Elle ne doit pas, en outre, se limiter à l'existant. Nous devons être capable d'adopter une attitude critique face à nos propres références et valeurs et de prendre le risque d'un travail sans filet en renonçant à la sécurité de l'application pure et simple de la norme pour nous laisser interpeller par l'inédit, le singulier, l'insoupçonné. Il y a une tension permanente dans l'exercice du travail social entre ces notions d'utilité sociale et d'identité sociale, qui ouvre à une fonction de transgression. Laquelle est intéressante car elle constitue notre marge de manoeuvre. C'est l'espace qui nous est laissé dans notre relation avec le sujet.
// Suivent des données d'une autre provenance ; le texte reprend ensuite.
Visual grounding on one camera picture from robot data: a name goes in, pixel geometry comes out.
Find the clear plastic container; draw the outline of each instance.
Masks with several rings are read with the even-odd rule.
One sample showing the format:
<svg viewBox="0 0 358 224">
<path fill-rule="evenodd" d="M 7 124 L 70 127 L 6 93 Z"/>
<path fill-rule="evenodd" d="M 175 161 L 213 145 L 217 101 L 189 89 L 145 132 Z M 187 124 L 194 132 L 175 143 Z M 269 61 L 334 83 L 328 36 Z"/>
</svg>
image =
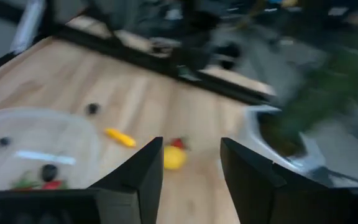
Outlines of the clear plastic container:
<svg viewBox="0 0 358 224">
<path fill-rule="evenodd" d="M 95 128 L 79 116 L 0 110 L 0 190 L 86 188 L 98 173 L 99 151 Z M 42 178 L 46 164 L 57 168 L 51 182 Z"/>
</svg>

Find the black metal frame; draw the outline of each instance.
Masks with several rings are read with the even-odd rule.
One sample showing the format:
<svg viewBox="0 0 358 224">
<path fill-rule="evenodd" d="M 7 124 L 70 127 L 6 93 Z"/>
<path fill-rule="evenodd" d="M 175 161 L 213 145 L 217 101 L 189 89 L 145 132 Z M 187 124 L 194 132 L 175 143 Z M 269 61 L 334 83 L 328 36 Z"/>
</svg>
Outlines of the black metal frame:
<svg viewBox="0 0 358 224">
<path fill-rule="evenodd" d="M 66 26 L 65 24 L 58 23 L 54 20 L 55 13 L 53 2 L 54 0 L 46 0 L 47 7 L 39 29 L 39 36 L 36 37 L 36 40 L 52 35 L 56 38 L 73 42 L 88 49 L 98 51 L 102 54 L 112 56 L 116 59 L 132 63 L 148 70 L 155 71 L 178 81 L 185 82 L 205 90 L 213 91 L 243 103 L 250 105 L 269 103 L 269 96 L 265 93 L 240 86 L 236 83 L 228 82 L 207 73 L 192 70 L 191 72 L 197 77 L 196 79 L 180 76 L 177 66 L 180 65 L 181 57 L 173 56 L 174 54 L 167 58 L 154 57 L 145 52 L 126 47 L 118 38 L 115 38 L 114 35 L 113 38 L 103 39 L 83 32 L 82 30 L 74 29 Z M 0 18 L 4 20 L 18 24 L 23 12 L 23 9 L 19 9 L 0 1 Z M 101 22 L 105 21 L 103 19 L 104 15 L 95 9 L 88 10 L 87 13 L 92 13 L 92 17 L 100 20 Z M 112 27 L 106 22 L 105 24 L 107 27 L 110 27 L 109 30 L 112 32 Z M 11 54 L 12 53 L 9 53 L 7 55 L 12 57 L 8 57 L 6 55 L 0 58 L 0 66 L 14 57 L 14 55 Z"/>
</svg>

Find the yellow lemon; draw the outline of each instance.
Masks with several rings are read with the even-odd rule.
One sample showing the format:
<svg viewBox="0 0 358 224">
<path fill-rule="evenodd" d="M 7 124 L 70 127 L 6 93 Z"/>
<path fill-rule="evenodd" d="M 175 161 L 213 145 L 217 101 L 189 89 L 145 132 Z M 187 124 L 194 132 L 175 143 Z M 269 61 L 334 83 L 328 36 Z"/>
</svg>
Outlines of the yellow lemon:
<svg viewBox="0 0 358 224">
<path fill-rule="evenodd" d="M 164 149 L 164 168 L 176 170 L 182 167 L 186 161 L 186 153 L 175 146 L 167 146 Z"/>
</svg>

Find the potted plant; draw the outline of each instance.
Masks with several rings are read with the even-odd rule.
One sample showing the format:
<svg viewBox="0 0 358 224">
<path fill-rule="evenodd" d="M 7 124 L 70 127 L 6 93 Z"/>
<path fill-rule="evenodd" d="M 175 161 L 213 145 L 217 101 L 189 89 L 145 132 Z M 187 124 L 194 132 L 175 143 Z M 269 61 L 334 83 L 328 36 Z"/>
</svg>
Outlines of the potted plant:
<svg viewBox="0 0 358 224">
<path fill-rule="evenodd" d="M 292 171 L 306 174 L 324 166 L 319 147 L 306 136 L 320 121 L 358 97 L 358 28 L 341 36 L 327 61 L 283 107 L 250 106 L 237 139 Z"/>
</svg>

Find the black ball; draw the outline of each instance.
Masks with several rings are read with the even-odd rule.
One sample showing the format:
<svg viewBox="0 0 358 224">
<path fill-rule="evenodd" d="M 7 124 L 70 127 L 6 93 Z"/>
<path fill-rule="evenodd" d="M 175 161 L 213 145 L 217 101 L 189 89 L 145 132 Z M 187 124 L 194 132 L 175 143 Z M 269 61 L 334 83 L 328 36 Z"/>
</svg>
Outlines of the black ball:
<svg viewBox="0 0 358 224">
<path fill-rule="evenodd" d="M 230 70 L 235 66 L 235 63 L 231 62 L 231 61 L 227 61 L 227 60 L 222 60 L 221 61 L 221 66 L 224 69 Z"/>
<path fill-rule="evenodd" d="M 45 182 L 53 181 L 58 174 L 58 169 L 55 165 L 47 164 L 41 168 L 41 179 Z"/>
<path fill-rule="evenodd" d="M 153 46 L 152 47 L 152 53 L 153 54 L 160 54 L 163 51 L 163 47 L 160 46 Z"/>
<path fill-rule="evenodd" d="M 269 49 L 272 52 L 278 52 L 280 50 L 279 41 L 280 41 L 280 39 L 270 39 L 270 40 L 268 40 L 267 44 L 269 46 Z"/>
<path fill-rule="evenodd" d="M 11 139 L 9 137 L 0 138 L 0 147 L 6 147 L 11 144 Z"/>
<path fill-rule="evenodd" d="M 229 42 L 224 46 L 217 47 L 215 53 L 232 58 L 239 58 L 241 56 L 240 46 L 233 42 Z"/>
<path fill-rule="evenodd" d="M 98 110 L 99 110 L 99 105 L 97 103 L 91 103 L 86 107 L 86 112 L 89 115 L 98 113 Z"/>
</svg>

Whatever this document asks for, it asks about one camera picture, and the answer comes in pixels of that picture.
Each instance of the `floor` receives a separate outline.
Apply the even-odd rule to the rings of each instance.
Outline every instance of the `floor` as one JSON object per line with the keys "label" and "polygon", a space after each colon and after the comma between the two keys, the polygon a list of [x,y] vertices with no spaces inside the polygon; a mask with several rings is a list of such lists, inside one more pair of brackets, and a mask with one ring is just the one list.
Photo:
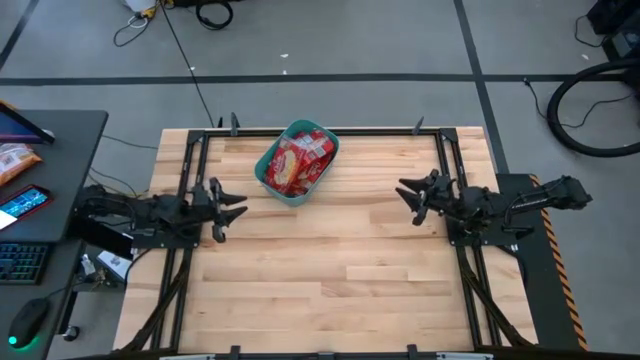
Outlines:
{"label": "floor", "polygon": [[[189,10],[167,12],[213,119],[233,111],[243,126],[301,118],[412,125],[421,116],[424,125],[482,125],[496,171],[579,178],[594,201],[580,212],[552,211],[552,220],[587,340],[596,351],[640,353],[637,156],[603,160],[564,149],[520,81],[535,81],[544,107],[558,86],[547,75],[606,61],[601,49],[573,38],[575,19],[594,2],[244,0],[232,4],[235,19],[220,32],[201,27]],[[3,0],[0,7],[0,98],[25,109],[106,110],[107,134],[147,145],[163,128],[209,126],[162,13],[116,48],[113,33],[131,16],[119,0]],[[587,22],[579,30],[598,39]],[[579,123],[594,102],[629,92],[617,83],[581,84],[561,117]],[[632,99],[603,105],[574,135],[599,146],[635,142],[639,116]],[[142,191],[154,159],[153,151],[103,140],[94,167]],[[121,301],[83,294],[72,317],[83,333],[73,343],[56,339],[50,359],[109,351]]]}

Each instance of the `wooden table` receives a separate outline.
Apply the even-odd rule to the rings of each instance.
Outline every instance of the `wooden table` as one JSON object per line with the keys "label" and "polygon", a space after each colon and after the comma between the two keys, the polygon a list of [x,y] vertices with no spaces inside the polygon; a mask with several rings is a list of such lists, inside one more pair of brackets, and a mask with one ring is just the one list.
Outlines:
{"label": "wooden table", "polygon": [[[469,184],[497,189],[483,129],[457,131]],[[163,132],[151,193],[176,192],[187,132]],[[341,137],[334,167],[299,208],[275,200],[253,175],[273,141],[211,140],[207,177],[217,176],[228,193],[248,196],[249,211],[228,229],[225,244],[212,240],[210,226],[203,228],[180,352],[228,353],[231,345],[243,353],[388,352],[412,343],[420,351],[472,349],[444,221],[430,213],[423,226],[411,225],[408,207],[393,191],[398,178],[439,168],[433,138]],[[192,164],[195,172],[197,155]],[[132,269],[114,348],[132,339],[156,305],[164,259],[165,250],[153,250]],[[488,247],[485,262],[496,303],[536,342],[517,261]],[[484,310],[477,299],[476,305],[487,343]],[[164,343],[173,320],[172,310],[168,314]]]}

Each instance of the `orange striped tape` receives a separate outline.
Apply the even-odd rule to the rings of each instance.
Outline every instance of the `orange striped tape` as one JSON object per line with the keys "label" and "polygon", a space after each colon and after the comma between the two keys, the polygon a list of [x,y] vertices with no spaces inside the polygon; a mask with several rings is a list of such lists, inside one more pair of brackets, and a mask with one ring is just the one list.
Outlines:
{"label": "orange striped tape", "polygon": [[[538,180],[535,175],[529,175],[529,177],[531,178],[534,186],[540,186],[540,180]],[[571,287],[569,286],[567,272],[564,269],[562,255],[560,255],[560,249],[558,248],[558,240],[556,239],[556,235],[553,232],[553,226],[551,226],[551,217],[549,217],[549,212],[546,209],[542,209],[540,213],[542,215],[544,227],[547,230],[547,238],[549,239],[549,245],[551,246],[553,259],[556,261],[556,270],[558,270],[558,277],[560,278],[560,282],[562,283],[562,291],[564,292],[564,297],[567,301],[567,306],[569,307],[569,316],[571,316],[571,320],[573,321],[573,329],[578,336],[578,344],[583,350],[589,351],[587,339],[585,338],[584,330],[582,329],[582,322],[580,321],[578,309],[576,308],[576,303],[573,300],[573,293],[571,292]]]}

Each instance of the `computer monitor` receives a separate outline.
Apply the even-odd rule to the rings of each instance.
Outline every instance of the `computer monitor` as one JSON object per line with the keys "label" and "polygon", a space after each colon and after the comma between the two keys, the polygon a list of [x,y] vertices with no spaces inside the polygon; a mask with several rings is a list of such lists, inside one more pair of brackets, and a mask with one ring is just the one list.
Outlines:
{"label": "computer monitor", "polygon": [[0,143],[52,144],[55,138],[0,103]]}

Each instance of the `smartphone screen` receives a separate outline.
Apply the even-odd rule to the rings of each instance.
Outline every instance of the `smartphone screen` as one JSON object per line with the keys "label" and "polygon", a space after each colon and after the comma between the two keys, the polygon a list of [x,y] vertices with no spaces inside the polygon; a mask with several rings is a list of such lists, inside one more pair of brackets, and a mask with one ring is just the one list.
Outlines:
{"label": "smartphone screen", "polygon": [[44,189],[33,185],[23,189],[19,194],[0,204],[0,229],[44,206],[48,200],[49,195]]}
Considérer l'autre comme sujet, non comme un usager de prestations mais comme un être de désir et de lien. Là réside toute la différence entre prise en charge (faire pour quelqu'un qui ne sait pas) et prise en compte (faire avec, à sa mesure et à son rythme). A condition de se situer dans une dimension transdisciplinaire, à la fois psychique, sociale et économique. »

Notes

(1) Cf. le Guide de l'évaluation interne publié en 2006 par le Conseil national de l'évaluation sociale et médico-sociale (devenu depuis l'Agence nationale de l'évaluation et de la qualité des établissements et services sociaux et médico-sociaux) - Voir ASH n° 2472 du 6-10-06, p. 11.